◆ THE PROBLEM ◆
Leave out the pictures and output exactly the lines below from the one with "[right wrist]" down to the one with "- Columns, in", both of them included.

◆ DATA BLOCK ◆
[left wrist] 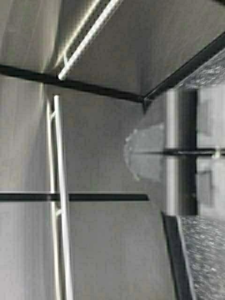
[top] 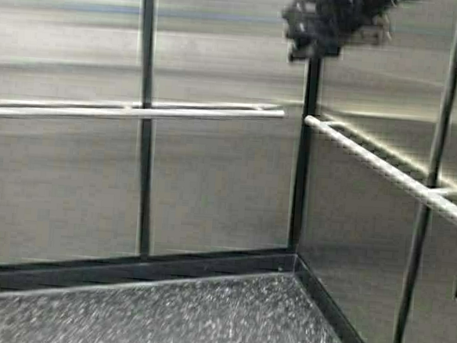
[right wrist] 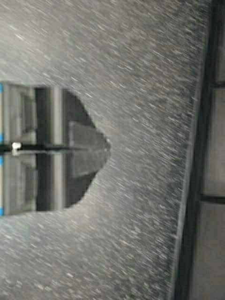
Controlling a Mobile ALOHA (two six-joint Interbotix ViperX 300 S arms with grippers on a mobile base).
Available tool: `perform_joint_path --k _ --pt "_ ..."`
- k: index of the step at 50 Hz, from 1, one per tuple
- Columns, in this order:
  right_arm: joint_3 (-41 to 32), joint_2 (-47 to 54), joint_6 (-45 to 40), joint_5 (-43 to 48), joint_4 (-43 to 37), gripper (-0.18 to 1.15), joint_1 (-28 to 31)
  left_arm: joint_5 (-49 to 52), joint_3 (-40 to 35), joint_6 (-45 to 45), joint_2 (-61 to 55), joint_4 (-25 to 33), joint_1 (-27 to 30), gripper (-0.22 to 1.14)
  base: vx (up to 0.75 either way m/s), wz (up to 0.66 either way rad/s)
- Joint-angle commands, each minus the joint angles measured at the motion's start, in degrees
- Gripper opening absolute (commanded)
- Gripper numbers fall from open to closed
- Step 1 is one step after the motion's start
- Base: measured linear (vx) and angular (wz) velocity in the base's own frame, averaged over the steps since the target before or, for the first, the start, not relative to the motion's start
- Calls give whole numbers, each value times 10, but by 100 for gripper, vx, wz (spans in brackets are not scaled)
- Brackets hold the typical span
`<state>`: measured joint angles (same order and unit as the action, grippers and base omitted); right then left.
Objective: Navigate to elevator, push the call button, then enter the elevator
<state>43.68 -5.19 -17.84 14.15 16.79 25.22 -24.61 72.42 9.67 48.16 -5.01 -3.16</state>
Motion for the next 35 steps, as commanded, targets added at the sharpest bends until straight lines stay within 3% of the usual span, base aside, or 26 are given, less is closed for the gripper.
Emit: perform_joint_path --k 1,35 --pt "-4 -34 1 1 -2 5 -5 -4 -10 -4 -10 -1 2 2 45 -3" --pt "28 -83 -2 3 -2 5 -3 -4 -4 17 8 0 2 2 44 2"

◆ ANSWER BELOW ◆
[right wrist] 
Controlling a Mobile ALOHA (two six-joint Interbotix ViperX 300 S arms with grippers on a mobile base).
Available tool: `perform_joint_path --k _ --pt "_ ..."`
- k: index of the step at 50 Hz, from 1, one per tuple
- Columns, in this order:

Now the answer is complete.